What you are asked to do | Only one stretch of the data below is wanted: the lines from the one with "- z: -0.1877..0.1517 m" through the one with "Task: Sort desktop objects", repeated exactly.

Dataset records |
┄┄┄┄┄┄┄┄┄┄┄┄┄┄┄┄┄┄┄┄
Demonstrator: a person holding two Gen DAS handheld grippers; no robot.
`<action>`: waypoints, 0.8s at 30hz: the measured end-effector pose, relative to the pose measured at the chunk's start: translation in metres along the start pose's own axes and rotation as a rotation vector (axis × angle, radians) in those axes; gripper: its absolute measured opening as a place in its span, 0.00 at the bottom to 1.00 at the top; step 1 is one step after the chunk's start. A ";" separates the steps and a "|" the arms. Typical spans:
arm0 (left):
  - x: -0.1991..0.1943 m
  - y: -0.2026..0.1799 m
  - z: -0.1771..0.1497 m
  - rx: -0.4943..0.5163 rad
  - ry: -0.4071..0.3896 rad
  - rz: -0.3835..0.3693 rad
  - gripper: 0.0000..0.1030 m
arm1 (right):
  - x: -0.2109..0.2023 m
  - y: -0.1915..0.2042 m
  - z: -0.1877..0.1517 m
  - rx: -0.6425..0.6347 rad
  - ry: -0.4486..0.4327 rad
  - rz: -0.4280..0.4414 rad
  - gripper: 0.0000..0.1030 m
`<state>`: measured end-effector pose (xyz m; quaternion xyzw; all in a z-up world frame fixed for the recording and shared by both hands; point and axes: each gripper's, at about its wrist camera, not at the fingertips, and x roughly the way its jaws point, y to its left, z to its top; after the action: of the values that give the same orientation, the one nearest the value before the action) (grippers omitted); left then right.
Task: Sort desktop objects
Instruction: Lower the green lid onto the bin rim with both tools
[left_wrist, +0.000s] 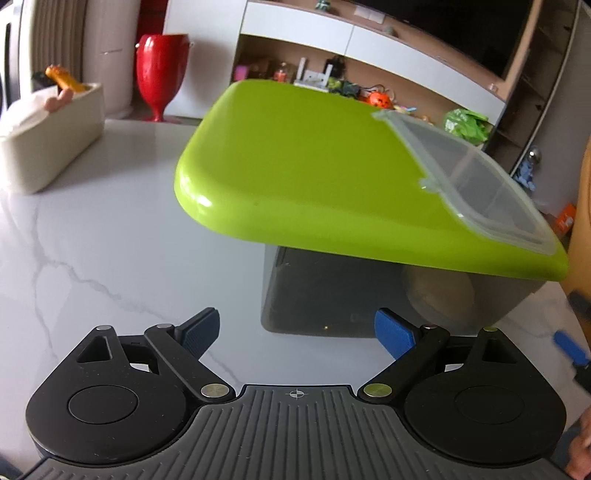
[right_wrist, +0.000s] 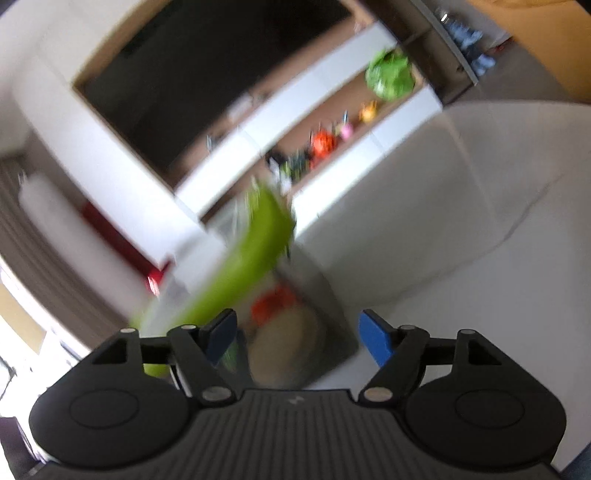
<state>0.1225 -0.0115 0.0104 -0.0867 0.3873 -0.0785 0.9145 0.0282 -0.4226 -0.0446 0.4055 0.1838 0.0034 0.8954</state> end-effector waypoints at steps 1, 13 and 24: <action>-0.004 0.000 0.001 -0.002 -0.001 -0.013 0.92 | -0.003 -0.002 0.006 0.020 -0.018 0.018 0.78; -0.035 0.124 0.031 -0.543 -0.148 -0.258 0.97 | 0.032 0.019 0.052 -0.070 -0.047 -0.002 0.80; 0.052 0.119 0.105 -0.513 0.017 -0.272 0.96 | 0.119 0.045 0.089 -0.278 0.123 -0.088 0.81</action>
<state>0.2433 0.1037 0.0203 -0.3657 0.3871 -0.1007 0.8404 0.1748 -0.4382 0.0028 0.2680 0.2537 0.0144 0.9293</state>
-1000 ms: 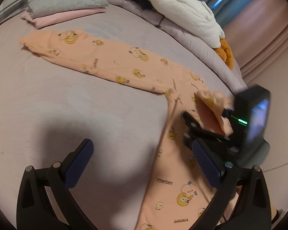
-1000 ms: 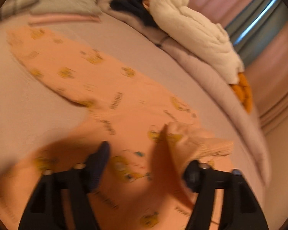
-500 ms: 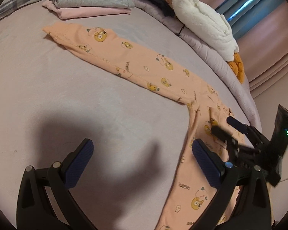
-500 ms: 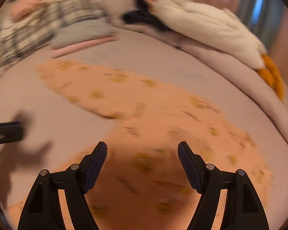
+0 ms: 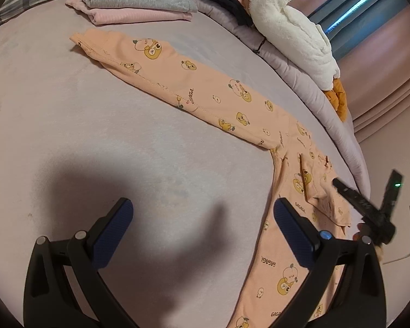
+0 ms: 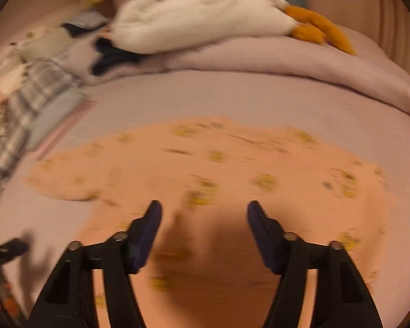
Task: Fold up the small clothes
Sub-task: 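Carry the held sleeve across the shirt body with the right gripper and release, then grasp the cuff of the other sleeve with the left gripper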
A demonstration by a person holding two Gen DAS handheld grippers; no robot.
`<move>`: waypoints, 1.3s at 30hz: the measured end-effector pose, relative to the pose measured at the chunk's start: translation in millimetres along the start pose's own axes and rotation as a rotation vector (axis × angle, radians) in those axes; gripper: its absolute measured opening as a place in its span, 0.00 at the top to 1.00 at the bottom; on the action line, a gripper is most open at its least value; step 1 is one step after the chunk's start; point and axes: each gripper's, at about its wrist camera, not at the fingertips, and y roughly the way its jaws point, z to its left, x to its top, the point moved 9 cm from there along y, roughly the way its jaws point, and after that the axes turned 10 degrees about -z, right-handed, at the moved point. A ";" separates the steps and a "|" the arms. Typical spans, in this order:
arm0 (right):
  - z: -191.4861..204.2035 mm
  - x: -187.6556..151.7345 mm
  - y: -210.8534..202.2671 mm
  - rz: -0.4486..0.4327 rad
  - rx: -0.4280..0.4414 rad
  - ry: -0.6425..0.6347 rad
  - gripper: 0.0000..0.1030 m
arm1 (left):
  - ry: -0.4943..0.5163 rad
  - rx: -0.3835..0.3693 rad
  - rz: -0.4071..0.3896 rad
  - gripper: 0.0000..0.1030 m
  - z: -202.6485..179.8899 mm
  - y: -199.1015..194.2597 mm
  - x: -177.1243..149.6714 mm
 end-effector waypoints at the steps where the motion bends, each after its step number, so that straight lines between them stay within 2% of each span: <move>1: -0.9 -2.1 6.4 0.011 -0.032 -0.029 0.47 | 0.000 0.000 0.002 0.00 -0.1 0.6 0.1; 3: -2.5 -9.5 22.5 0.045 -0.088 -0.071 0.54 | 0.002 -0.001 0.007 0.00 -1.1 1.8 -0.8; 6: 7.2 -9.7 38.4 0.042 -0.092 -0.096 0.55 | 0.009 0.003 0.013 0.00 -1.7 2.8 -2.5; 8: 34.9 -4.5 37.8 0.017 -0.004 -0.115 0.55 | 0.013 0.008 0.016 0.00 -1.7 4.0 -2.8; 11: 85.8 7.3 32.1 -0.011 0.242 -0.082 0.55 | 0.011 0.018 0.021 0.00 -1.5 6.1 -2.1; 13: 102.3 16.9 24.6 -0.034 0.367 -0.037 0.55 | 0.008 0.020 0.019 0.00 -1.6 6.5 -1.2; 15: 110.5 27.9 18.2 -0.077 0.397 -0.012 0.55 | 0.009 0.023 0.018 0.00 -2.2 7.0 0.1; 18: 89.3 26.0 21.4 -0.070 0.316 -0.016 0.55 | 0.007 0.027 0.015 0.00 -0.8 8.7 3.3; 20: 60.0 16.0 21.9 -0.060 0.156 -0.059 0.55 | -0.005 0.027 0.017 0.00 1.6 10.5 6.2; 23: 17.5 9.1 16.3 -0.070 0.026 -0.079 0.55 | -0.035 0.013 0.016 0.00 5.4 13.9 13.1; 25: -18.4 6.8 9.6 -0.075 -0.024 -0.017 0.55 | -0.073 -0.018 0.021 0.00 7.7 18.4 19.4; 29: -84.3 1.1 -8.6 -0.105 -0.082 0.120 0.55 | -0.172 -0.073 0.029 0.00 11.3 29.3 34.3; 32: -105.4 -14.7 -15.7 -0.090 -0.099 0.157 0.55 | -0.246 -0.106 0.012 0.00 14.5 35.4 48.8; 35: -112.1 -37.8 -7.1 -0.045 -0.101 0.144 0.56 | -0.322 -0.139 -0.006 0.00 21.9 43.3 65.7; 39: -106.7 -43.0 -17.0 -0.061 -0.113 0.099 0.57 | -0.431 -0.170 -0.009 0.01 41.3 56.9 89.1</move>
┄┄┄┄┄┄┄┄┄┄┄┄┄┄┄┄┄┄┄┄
Written solution |
  - z: -0.1877..0.1517 m
  - rx: -0.6425..0.6347 rad
  - ry: -0.4486..0.4327 rad
  - rz: -0.4280..0.4414 rad
  - gripper: 0.0000..0.1030 m
`<state>`: measured end-effector pose (xyz m; quaternion xyzw; all in a z-up world frame fixed for the recording and shared by both hands; point and axes: each gripper's, at about its wrist camera, not at the fingertips, and x roughly the way its jaws point, y to its left, z to its top; after the action: of the values that give the same orientation, the one nearest the value before the action) (grippers omitted); left then right.
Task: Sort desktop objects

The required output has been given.